In HDDS-13954, Ozone supports LocalLease feature where it uses
 # The leader's last RPC elapsed time to see if the local lease has expired 
since it has not the leader has not been able to be contacted for a certain time
 # 2The difference between the leader's commit index and the follower's applied 
index (both are configurable) so that data returned is not too stale.

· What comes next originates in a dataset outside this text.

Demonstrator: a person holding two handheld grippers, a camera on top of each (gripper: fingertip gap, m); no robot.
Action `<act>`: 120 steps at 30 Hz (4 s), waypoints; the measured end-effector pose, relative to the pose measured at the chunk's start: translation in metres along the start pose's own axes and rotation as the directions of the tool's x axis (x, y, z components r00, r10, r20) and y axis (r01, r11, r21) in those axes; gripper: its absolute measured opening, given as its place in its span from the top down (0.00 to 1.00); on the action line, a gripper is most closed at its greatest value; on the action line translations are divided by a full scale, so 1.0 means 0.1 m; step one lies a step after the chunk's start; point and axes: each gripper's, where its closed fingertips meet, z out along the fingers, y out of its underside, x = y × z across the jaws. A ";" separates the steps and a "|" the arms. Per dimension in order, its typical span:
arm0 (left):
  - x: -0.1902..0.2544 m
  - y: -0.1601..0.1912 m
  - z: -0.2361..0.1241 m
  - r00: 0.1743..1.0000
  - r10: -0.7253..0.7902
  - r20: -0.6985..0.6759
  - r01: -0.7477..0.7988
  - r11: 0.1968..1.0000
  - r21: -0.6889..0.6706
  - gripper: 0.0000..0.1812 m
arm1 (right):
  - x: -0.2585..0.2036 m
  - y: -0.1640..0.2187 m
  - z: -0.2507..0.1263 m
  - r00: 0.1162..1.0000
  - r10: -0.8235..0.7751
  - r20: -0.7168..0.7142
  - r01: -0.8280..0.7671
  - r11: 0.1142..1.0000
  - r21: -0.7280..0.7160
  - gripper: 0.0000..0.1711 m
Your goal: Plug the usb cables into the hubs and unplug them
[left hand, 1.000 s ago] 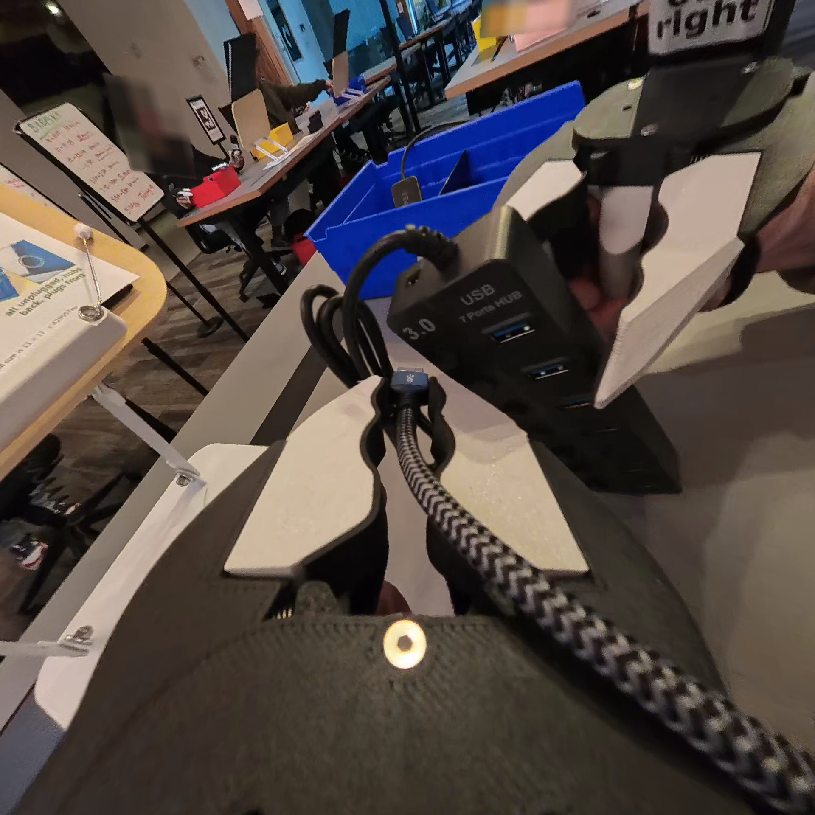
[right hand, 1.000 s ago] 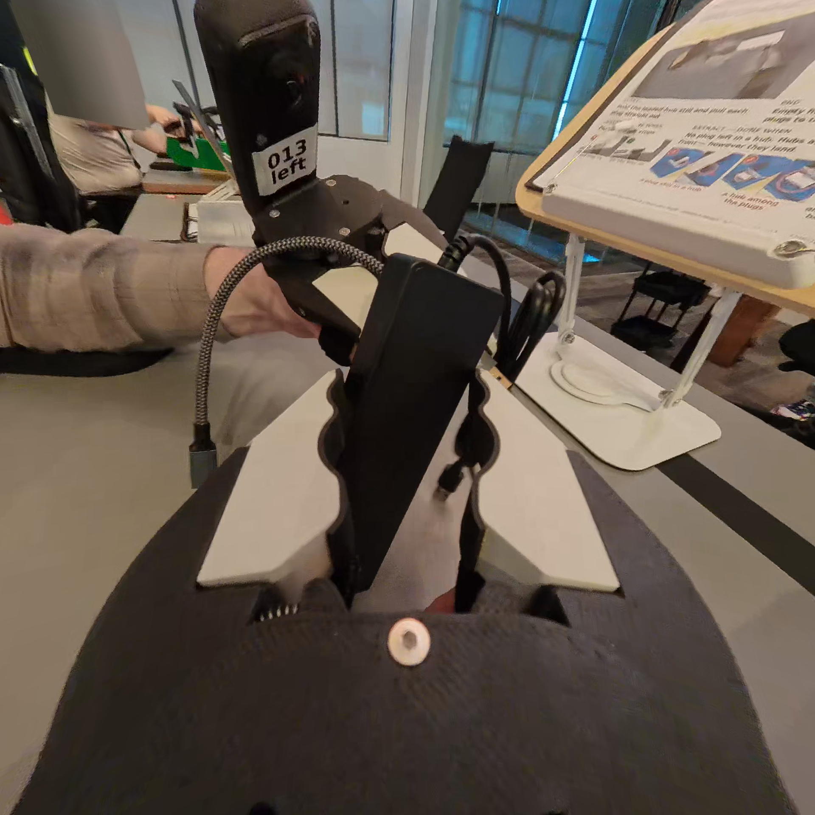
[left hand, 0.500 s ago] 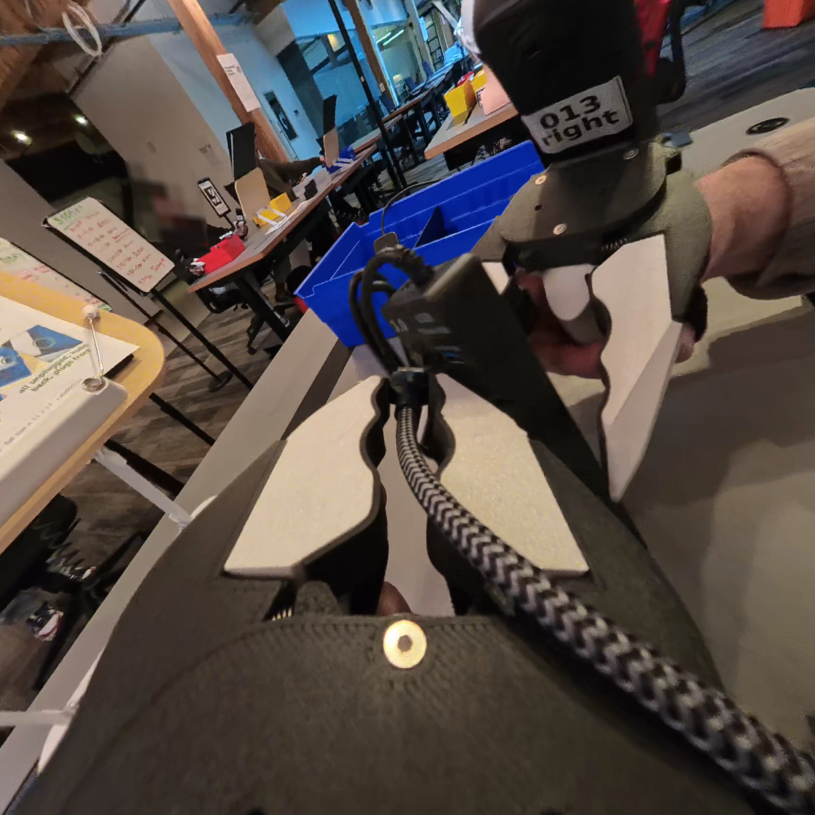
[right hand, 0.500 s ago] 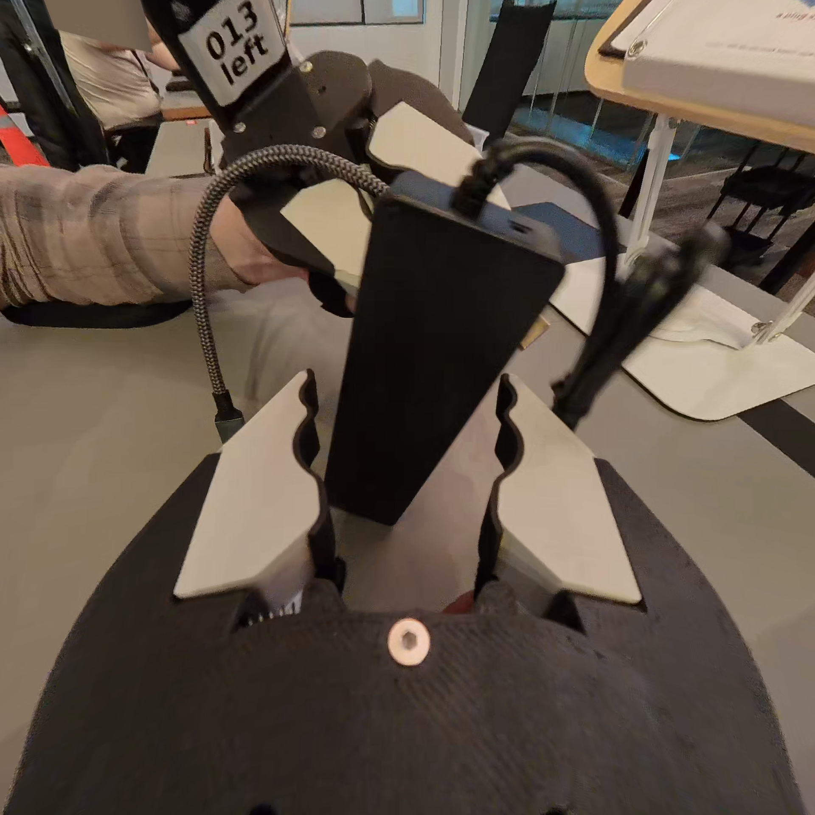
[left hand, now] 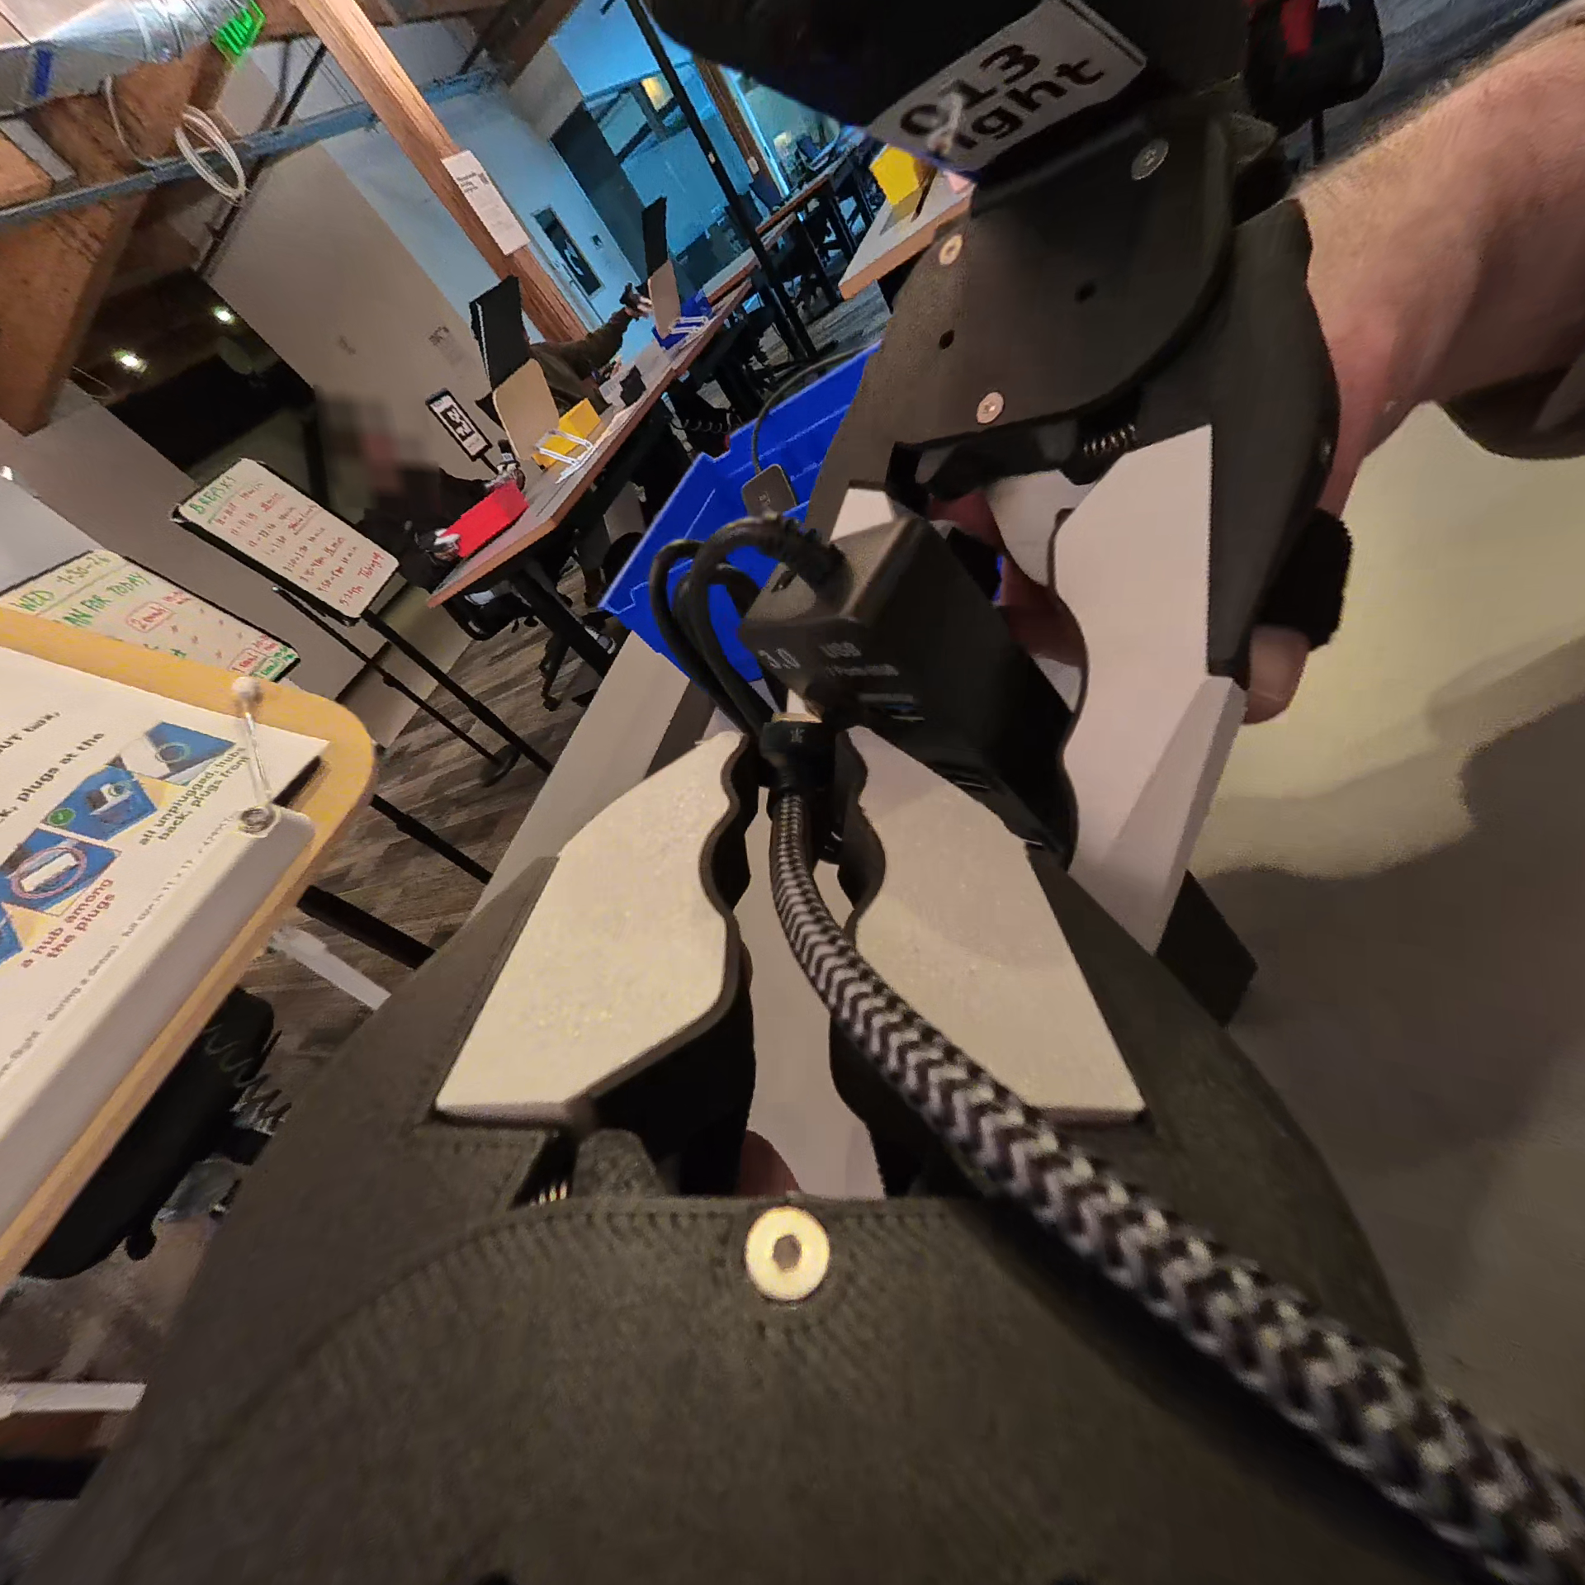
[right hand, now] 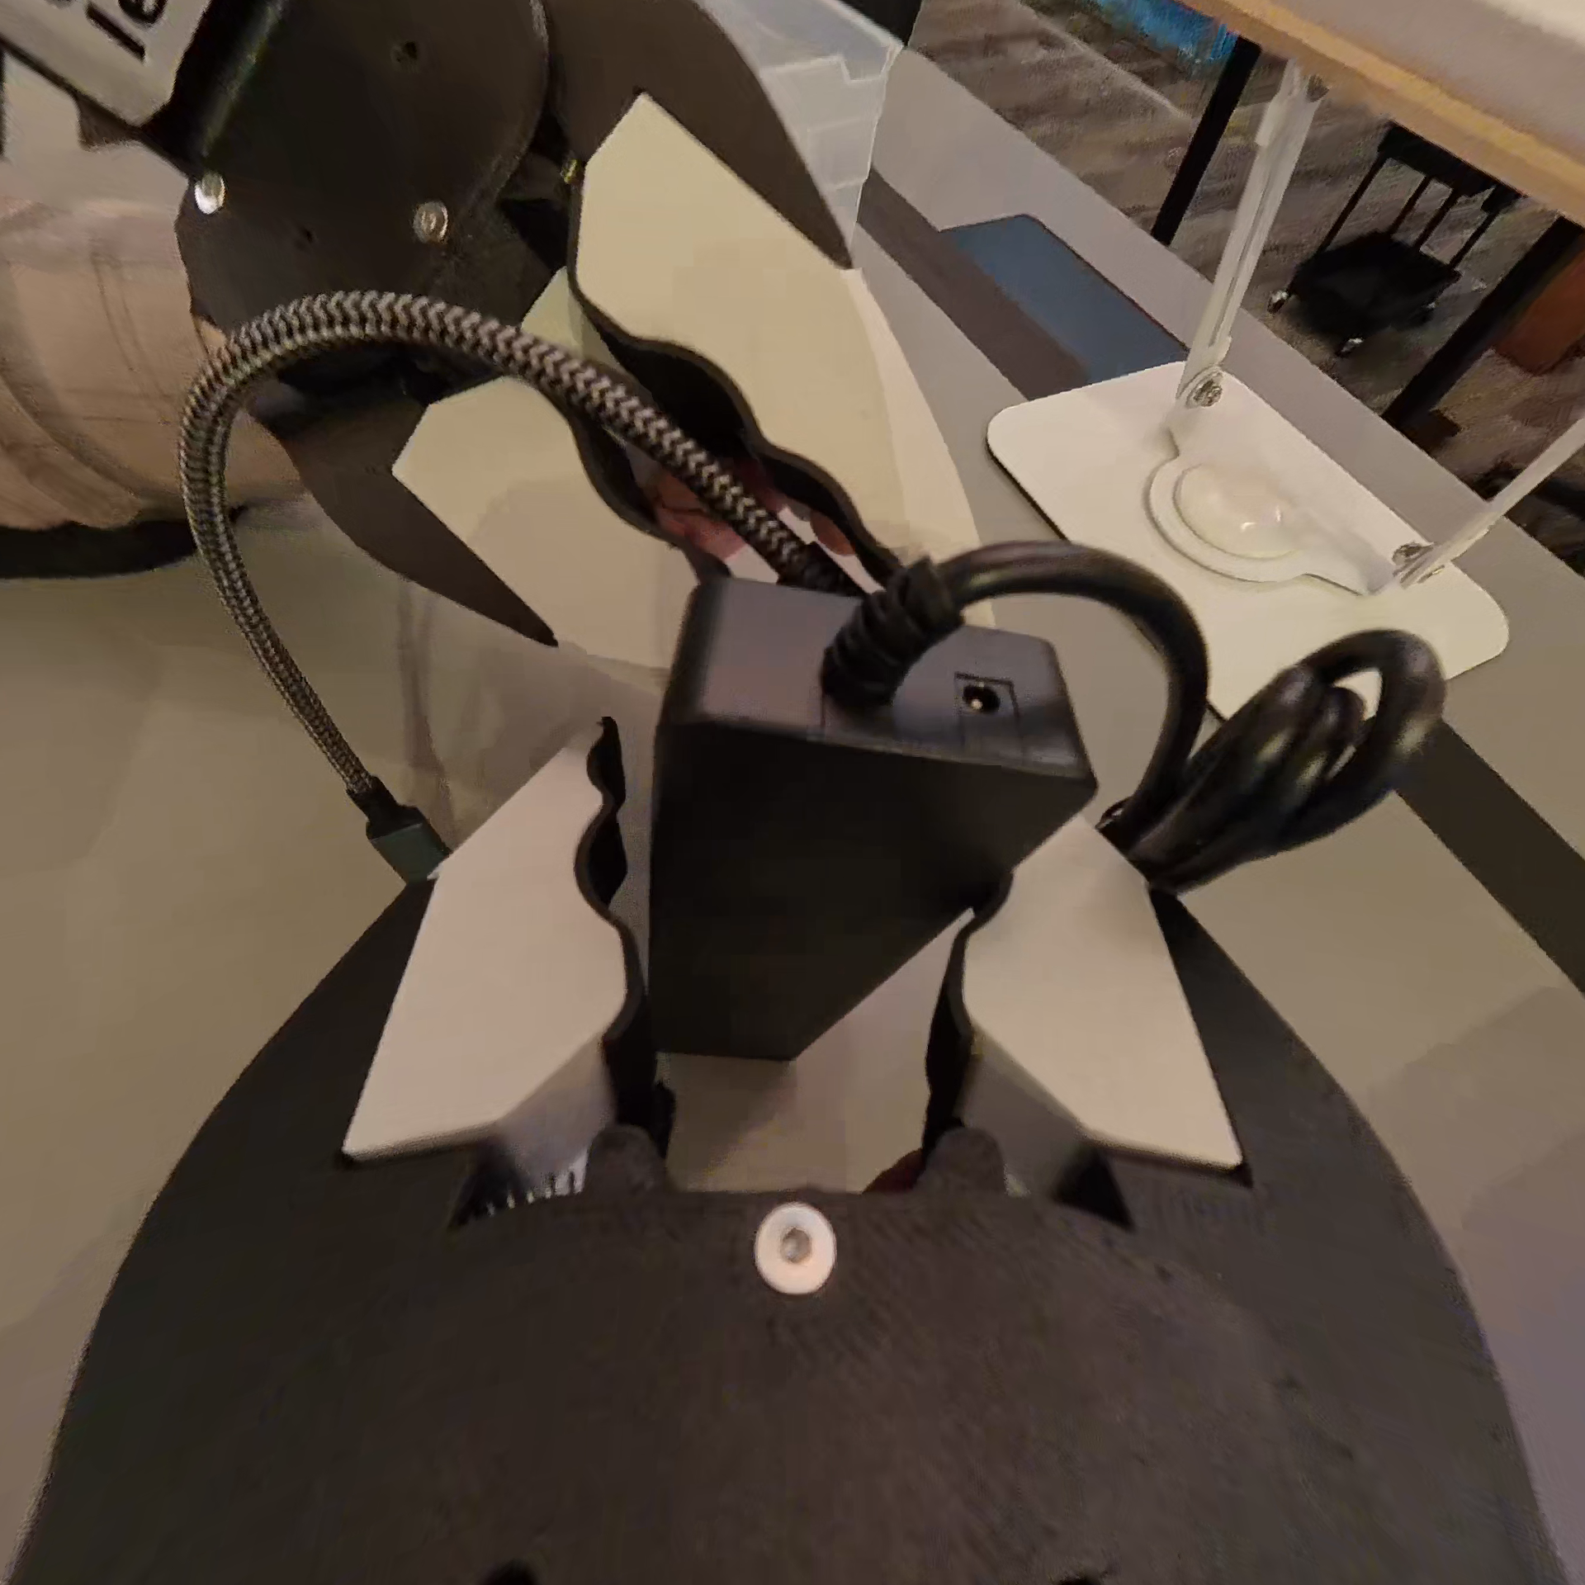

The issue with (2) is that index difference have a few problems
 # Using index difference not user-friendly: Users do not know how index 
difference translates to how stale a data can be. For example, we set the index 
difference to be 10,000. In a idle cluster (1000 transactions / hour), this can 
mean follower can return data that is 10 hours stale data while in busy cluster 
(100,000 transactions / hour), this means that follower can return data that is 
6 minutes (60 minutes / 10) late. There is no mechanism to allow user to set 
such that it can read data that is at most 5 minutes stale.
 # Leader's commit index is only updated after AppendEntries. Therefore, if the 
leader AppendEntries RPC is late, the commit index not be updated, causing 
follower to think that the follower is too slow and failing the reads although 
in reality the follower is caught up.

One idea is to use timestamp differences to setup bounds on the how stale a 
read can be
 - Client can configure the staleness bound (e.g. 100ms means that user can 
read data that at most stale for 100ms)
 -- 0 means read from leader all the time
 -- This provides a more user-friendly guarantee (timestamp instead of index 
difference)
 - Implementations
 -- Ratis log now adds a timestamp of the leader for the term that will be used 
by the follower to check on the bounds
 -- When a read request is sent to the follower, the follower will check the 
last applied log's leader timestamp and only returns when current timestamp and 
the last applied log's leader timestamp is within the staleness bound
 --- If it's not, the read is either blocked (not recommended) or requeued 
(recommended) to the RPC queue

Afterwards, we can send a queryStale(Message request, long timestampDiff) to 
implement this. 

However, this approach has some tradeoffs
 * We need to ensure that CPU clock bound drift is bounded (at least most of 
the times)
 ** AFAIK, unless we have a specialized hardware like Google TrueTime, it's not 
currently possible
 * The addition of timestamp in Raft log might adds some space and memory 
overhead

  was:
This is an idea that came up while discussing about improving follower reads.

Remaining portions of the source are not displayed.